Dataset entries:
————————

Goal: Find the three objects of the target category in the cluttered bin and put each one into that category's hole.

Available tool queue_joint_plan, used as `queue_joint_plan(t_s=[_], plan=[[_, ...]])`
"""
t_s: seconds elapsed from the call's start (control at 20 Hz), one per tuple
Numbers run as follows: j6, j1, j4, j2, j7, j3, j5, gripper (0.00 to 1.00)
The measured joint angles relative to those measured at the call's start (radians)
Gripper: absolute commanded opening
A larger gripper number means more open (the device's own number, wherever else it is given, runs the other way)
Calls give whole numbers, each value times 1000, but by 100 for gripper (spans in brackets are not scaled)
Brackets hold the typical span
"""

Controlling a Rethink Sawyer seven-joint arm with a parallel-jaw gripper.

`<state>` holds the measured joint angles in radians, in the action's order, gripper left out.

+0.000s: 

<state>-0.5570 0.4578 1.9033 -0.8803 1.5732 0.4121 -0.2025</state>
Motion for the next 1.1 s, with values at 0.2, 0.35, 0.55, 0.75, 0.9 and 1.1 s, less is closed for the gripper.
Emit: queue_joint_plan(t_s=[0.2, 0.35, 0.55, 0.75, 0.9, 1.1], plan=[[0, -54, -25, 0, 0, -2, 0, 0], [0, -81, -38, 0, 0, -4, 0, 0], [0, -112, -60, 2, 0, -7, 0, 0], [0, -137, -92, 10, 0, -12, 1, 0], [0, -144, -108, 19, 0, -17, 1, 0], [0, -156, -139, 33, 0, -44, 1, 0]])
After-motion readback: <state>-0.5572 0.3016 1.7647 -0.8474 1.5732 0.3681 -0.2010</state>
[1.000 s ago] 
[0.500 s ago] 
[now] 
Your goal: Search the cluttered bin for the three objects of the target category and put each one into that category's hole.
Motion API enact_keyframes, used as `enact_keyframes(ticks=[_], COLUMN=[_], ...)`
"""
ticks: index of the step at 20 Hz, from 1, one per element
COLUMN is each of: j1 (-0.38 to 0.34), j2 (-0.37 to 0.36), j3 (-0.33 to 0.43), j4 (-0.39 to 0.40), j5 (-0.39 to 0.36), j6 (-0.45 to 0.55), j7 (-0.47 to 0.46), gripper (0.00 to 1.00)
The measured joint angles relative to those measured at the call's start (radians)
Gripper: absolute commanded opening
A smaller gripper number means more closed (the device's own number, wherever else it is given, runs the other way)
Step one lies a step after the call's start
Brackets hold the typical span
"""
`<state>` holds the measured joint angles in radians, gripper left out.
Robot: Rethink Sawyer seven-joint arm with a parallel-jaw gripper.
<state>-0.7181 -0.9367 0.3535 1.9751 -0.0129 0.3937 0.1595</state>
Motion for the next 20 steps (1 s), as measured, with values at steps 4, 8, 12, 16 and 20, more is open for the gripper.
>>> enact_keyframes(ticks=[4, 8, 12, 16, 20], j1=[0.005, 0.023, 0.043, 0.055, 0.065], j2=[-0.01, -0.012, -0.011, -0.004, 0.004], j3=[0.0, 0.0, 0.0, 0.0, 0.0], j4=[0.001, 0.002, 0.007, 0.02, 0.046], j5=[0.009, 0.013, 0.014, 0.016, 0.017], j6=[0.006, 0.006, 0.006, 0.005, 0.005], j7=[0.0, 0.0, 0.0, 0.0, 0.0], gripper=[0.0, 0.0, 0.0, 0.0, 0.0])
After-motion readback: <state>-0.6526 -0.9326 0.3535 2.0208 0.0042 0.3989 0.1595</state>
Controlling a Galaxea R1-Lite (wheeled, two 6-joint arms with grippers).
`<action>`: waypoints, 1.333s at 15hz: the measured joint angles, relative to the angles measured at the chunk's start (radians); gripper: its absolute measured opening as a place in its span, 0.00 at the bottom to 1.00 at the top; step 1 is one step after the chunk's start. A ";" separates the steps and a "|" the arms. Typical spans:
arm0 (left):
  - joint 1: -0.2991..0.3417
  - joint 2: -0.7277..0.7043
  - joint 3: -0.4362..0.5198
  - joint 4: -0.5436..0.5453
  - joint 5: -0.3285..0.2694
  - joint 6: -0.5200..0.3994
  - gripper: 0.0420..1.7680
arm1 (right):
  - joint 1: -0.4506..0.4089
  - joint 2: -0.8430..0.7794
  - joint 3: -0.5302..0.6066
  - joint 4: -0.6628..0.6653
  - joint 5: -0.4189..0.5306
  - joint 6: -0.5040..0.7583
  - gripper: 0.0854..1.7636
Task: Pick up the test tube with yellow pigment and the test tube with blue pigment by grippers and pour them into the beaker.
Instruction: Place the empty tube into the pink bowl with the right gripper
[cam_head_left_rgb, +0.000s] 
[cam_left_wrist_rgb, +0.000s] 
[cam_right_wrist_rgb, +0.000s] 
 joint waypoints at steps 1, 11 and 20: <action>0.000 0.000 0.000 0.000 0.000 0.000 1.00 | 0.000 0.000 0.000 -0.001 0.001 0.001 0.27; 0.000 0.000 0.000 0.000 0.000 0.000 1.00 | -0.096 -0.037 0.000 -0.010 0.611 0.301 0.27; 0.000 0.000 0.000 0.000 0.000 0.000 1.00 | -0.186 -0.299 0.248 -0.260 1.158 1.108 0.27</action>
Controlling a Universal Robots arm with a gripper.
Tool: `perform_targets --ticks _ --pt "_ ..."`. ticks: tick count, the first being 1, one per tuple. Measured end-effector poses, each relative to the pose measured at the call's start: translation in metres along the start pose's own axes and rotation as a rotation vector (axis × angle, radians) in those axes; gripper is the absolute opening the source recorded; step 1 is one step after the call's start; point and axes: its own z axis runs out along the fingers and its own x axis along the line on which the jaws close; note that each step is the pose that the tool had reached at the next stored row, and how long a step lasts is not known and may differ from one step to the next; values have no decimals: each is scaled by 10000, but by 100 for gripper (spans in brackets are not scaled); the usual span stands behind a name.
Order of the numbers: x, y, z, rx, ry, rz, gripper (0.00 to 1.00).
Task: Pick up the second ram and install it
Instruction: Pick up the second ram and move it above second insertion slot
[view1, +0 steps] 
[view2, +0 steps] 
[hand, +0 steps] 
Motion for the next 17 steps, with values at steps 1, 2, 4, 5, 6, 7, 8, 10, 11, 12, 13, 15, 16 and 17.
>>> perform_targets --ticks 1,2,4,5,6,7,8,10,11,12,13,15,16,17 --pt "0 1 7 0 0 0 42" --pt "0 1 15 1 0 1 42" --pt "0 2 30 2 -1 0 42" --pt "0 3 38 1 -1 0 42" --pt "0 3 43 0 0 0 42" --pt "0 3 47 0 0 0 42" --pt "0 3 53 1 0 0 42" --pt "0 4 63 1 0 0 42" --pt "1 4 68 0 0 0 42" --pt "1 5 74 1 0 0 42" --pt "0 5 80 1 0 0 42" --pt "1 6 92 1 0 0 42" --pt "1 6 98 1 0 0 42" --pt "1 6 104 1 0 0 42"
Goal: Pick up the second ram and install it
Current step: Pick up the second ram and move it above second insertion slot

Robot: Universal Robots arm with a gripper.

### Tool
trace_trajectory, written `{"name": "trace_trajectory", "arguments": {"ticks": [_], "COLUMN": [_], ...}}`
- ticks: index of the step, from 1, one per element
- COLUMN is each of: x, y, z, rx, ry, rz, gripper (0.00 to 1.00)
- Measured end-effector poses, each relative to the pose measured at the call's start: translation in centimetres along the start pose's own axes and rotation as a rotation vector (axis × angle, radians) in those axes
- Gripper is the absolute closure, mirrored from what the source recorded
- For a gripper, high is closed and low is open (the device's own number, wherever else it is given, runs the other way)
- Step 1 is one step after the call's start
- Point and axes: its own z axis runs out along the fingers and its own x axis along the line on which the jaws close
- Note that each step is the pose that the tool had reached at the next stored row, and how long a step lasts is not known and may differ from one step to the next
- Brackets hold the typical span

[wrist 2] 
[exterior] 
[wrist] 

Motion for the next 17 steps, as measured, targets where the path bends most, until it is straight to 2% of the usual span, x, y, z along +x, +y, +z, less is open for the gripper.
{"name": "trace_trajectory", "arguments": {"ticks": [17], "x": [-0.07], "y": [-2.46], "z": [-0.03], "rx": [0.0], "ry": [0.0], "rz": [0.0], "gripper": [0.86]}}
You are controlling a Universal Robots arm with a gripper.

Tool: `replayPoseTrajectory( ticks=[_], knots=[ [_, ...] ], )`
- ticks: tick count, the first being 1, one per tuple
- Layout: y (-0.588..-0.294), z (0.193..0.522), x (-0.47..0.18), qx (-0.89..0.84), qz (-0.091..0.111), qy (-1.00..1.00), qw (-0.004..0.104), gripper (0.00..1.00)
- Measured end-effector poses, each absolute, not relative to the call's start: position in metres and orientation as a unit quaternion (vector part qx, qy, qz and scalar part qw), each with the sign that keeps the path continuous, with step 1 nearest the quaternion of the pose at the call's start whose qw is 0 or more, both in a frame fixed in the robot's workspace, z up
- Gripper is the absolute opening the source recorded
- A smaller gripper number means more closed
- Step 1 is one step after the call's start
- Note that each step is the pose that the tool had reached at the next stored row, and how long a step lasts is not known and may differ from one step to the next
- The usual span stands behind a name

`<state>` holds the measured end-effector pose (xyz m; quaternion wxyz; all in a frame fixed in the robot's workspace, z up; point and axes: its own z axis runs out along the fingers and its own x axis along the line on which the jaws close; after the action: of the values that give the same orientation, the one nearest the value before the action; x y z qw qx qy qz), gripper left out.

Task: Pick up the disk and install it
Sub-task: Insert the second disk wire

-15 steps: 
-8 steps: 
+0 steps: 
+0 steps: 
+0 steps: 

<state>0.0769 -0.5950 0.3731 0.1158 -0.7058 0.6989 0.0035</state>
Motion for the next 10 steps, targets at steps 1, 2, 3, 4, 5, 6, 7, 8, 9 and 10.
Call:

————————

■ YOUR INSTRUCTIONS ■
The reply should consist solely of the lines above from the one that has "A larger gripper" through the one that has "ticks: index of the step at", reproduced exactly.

■ PROBLEM SOLUTION ■
A larger gripper number means more open (the device's own number, wherever else it is given, runs the other way)
Calls give whole numbers, each value times 1000, but by 100 for gripper (spans in brackets are not scaled)
Brackets hold the typical span
"""

Controlling a Rethink Sawyer seven-joint arm with a parallel-jaw gripper.

`<state>` holds the measured joint angles in radians, in the action's order, gripper left out.

+0.000s: 

<state>-0.5570 0.4578 1.9033 -0.8803 1.5732 0.4121 -0.2025</state>
Motion for the next 1.1 s, with values at 0.2, 0.35, 0.55, 0.75, 0.9 and 1.1 s, less is closed for the gripper.
Emit: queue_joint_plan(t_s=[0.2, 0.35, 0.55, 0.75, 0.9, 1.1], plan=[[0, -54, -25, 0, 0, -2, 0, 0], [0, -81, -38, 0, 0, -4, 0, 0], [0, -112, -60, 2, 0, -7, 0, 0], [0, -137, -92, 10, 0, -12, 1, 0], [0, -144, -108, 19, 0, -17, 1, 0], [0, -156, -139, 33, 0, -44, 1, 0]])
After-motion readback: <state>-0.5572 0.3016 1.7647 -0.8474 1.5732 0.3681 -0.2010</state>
[1.000 s ago] 
[0.500 s ago] 
[now] 
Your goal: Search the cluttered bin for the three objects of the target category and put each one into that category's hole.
Motion API enact_keyframes, used as `enact_keyframes(ticks=[_], COLUMN=[_], ...)`
"""
ticks: index of the step at 20 Hz, from 1, one per element

That concludes the answer to the exercise.